--- REQUIREMENT ---
Find all the lines in the material below with the word "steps", and copy them.

--- PROVIDED MATERIAL ---
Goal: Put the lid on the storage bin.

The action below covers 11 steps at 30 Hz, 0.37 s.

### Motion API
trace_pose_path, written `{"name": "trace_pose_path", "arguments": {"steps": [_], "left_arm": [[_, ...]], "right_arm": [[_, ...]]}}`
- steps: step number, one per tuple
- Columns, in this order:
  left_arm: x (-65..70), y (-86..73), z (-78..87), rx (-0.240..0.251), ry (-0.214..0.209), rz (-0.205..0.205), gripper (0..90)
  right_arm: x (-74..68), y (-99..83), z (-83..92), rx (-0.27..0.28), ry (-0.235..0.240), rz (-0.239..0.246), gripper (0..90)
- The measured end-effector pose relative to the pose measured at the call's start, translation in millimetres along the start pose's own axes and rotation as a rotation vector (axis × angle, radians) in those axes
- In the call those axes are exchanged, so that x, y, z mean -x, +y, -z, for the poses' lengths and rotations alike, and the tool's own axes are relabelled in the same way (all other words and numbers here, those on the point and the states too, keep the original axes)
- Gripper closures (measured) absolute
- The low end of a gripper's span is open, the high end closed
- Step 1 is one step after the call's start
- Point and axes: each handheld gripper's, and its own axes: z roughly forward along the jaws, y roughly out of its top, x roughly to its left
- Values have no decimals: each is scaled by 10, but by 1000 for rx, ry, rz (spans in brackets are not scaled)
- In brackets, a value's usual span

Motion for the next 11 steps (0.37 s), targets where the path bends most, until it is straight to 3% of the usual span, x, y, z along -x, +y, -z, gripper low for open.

--- RESPONSE AREA ---
The action below covers 11 steps at 30 Hz, 0.37 s.
trace_pose_path, written `{"name": "trace_pose_path", "arguments": {"steps": [_], "left_arm": [[_, ...]], "right_arm": [[_, ...]]}}`
- steps: step number, one per tuple
Motion for the next 11 steps (0.37 s), targets where the path bends most, until it is straight to 3% of the usual span, x, y, z along -x, +y, -z, gripper low for open.

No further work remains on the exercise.